> **THE DATA**
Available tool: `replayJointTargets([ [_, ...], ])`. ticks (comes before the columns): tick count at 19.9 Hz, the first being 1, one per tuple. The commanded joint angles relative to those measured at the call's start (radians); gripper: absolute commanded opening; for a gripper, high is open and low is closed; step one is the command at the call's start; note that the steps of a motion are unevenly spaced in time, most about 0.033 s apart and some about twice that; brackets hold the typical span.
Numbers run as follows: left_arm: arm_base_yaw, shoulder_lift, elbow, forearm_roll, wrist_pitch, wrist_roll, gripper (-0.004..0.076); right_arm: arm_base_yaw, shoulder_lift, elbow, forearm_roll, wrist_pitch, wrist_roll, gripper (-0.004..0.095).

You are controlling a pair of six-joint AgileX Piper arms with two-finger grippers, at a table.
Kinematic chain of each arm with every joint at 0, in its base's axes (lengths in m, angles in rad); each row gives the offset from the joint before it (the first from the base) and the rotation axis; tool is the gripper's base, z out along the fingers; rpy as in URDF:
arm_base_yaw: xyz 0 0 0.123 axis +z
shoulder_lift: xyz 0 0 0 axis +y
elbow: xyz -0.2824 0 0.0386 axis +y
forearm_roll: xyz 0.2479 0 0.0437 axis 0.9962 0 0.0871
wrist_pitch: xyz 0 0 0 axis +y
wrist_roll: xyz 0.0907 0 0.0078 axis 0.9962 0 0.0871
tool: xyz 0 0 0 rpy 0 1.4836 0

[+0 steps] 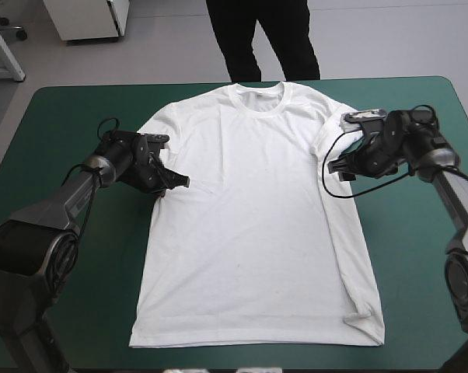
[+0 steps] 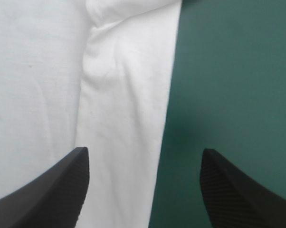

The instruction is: Fold the cloth

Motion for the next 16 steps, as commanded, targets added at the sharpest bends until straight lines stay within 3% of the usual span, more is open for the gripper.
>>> replayJointTargets([
  [1, 0.0, -0.009, -0.005, 0.02, 0.014, -0.002, -0.0009, 0.016, 0.024, -0.032, -0.009, -0.071, 0.009, 0.0631],
  [8, 0.0, -0.009, -0.005, 0.023, 0.014, -0.002, -0.0009, 0.016, 0.121, -0.05, -0.009, -0.128, 0.009, 0.0631],
  [12, 0.0, -0.009, -0.025, 0.025, 0.024, -0.002, -0.0009, 0.016, 0.188, -0.048, -0.005, -0.097, 0.02, 0.061],
  [16, 0.0, -0.009, -0.049, 0.027, 0.026, -0.002, -0.0009, 0.016, 0.218, -0.048, 0.011, -0.071, 0.033, 0.0254],
])
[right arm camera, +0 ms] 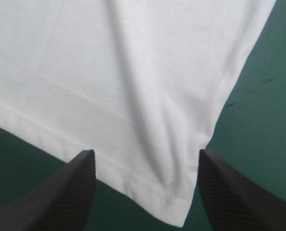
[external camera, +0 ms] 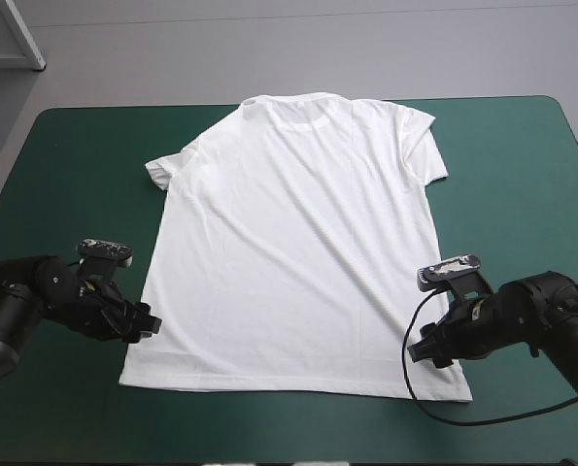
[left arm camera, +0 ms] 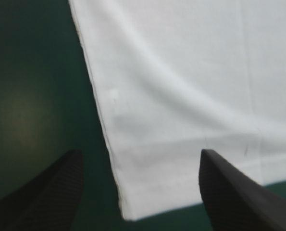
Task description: Fold the cloth
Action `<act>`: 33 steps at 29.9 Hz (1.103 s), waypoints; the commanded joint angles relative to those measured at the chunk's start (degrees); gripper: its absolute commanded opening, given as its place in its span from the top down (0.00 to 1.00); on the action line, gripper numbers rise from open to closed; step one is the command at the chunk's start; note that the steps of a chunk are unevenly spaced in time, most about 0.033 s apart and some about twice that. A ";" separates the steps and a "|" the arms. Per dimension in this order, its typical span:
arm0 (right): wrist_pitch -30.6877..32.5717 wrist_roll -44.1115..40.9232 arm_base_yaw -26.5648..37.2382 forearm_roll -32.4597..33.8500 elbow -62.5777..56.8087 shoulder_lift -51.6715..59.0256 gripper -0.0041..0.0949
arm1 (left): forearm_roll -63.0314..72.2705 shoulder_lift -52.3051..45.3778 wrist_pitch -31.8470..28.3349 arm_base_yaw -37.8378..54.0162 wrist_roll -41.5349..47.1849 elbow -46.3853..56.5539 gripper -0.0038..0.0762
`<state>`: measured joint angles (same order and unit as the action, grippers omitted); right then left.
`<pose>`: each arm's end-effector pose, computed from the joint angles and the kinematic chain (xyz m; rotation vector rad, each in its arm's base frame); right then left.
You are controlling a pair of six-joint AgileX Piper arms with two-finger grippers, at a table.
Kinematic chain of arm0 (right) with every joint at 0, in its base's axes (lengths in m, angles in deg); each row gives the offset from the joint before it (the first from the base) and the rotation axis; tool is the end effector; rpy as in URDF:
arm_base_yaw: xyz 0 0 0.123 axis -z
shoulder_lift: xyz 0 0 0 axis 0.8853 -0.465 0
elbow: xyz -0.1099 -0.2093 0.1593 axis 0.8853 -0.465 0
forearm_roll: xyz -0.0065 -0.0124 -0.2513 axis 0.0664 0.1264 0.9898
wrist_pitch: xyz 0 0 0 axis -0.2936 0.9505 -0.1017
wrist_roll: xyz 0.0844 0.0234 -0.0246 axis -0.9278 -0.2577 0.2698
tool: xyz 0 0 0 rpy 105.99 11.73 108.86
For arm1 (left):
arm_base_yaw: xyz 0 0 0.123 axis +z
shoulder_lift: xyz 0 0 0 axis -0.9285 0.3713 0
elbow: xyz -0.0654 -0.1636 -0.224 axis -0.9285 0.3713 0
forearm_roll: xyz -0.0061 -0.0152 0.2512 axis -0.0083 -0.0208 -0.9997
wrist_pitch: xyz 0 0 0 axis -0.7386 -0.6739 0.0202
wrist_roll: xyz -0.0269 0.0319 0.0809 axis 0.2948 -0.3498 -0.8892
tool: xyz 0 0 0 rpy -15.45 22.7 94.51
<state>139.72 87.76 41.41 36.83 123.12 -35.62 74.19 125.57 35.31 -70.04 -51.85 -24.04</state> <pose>0.1656 0.0757 0.2804 -0.5295 2.7617 0.2703 0.1932 -0.0202 0.2758 0.3753 2.8267 -0.1843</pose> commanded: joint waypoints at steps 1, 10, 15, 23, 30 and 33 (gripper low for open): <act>-4.48 -0.56 -0.11 -0.34 1.20 1.04 0.26 | 1.02 -1.27 -9.36 -0.12 0.44 -1.29 0.31; -6.90 -2.44 -0.11 -0.34 1.20 1.04 0.26 | 1.02 6.12 -24.79 -0.12 1.01 -10.45 0.31; -6.19 -3.89 -0.11 -0.34 1.20 1.04 0.26 | 1.65 14.83 -26.46 -0.12 1.05 -21.74 0.31; -8.52 -4.36 -0.11 -1.21 1.20 1.09 0.31 | 6.56 28.20 -26.38 -0.12 0.82 -31.99 0.31; -16.12 -6.00 0.11 -0.38 1.55 1.09 0.31 | 5.72 37.81 -29.38 -0.12 0.40 -32.61 0.31; -17.78 -7.27 0.11 0.17 3.15 1.09 0.31 | 5.93 40.61 -30.52 -0.12 0.15 -32.61 0.32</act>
<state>126.16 81.43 41.41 36.67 123.41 -35.62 79.04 167.24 8.15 -70.04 -51.66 -54.81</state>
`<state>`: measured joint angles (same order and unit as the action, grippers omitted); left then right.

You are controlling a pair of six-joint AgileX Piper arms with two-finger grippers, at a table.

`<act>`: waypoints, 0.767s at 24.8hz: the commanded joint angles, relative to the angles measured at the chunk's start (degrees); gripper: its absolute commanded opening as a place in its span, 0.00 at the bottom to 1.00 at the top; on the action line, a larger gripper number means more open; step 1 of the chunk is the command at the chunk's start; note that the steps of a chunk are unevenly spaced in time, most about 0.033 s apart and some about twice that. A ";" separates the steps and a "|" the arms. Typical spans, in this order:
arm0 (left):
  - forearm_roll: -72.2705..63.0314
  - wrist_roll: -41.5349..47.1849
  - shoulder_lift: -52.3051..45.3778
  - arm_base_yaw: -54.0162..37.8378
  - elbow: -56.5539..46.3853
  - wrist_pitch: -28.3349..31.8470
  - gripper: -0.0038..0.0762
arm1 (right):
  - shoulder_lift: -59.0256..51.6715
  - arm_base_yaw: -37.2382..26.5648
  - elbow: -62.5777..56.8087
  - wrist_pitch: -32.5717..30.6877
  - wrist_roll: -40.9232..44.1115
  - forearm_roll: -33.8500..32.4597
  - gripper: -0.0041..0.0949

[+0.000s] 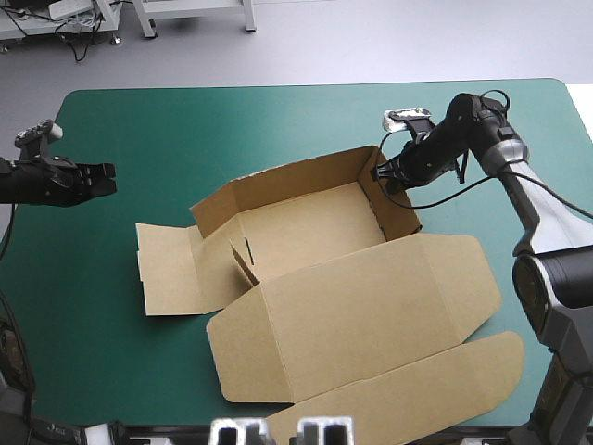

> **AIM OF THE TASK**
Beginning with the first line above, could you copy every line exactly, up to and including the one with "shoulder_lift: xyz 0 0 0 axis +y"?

> **WRITTEN RESPONSE**
Available tool: `replayJointTargets([ [_, ...], ])`. ticks (comes before the columns): tick count at 19.9 Hz, the first being 1, one per tuple. The commanded joint angles relative to those measured at the call's start (radians); gripper: absolute commanded opening; for a gripper, high is open and low is closed; step one is the command at the call's start; note that the steps of a motion are unevenly spaced in time, most about 0.033 s apart and some about twice that; brackets hold the typical span.
Numbers run as follows: left_arm: arm_base_yaw, shoulder_lift, elbow, forearm_roll, wrist_pitch, wrist_roll, gripper (-0.004..0.076); right_arm: arm_base_yaw, shoulder_lift, elbow, forearm_roll, wrist_pitch, wrist_roll, gripper (-0.004..0.095).

You are controlling a pair of six-joint AgileX Piper arms with two-finger grippers, at a table.
Kinematic chain of each arm with every joint at 0, in its base's axes (lengths in m, angles in rad); each row gives the offset from the joint before it (the first from the base) and the rotation axis; tool is the gripper's base, z out along the fingers; rpy as in URDF:
arm_base_yaw: xyz 0 0 0.123 axis +z
shoulder_lift: xyz 0 0 0 axis +y

That completes the answer.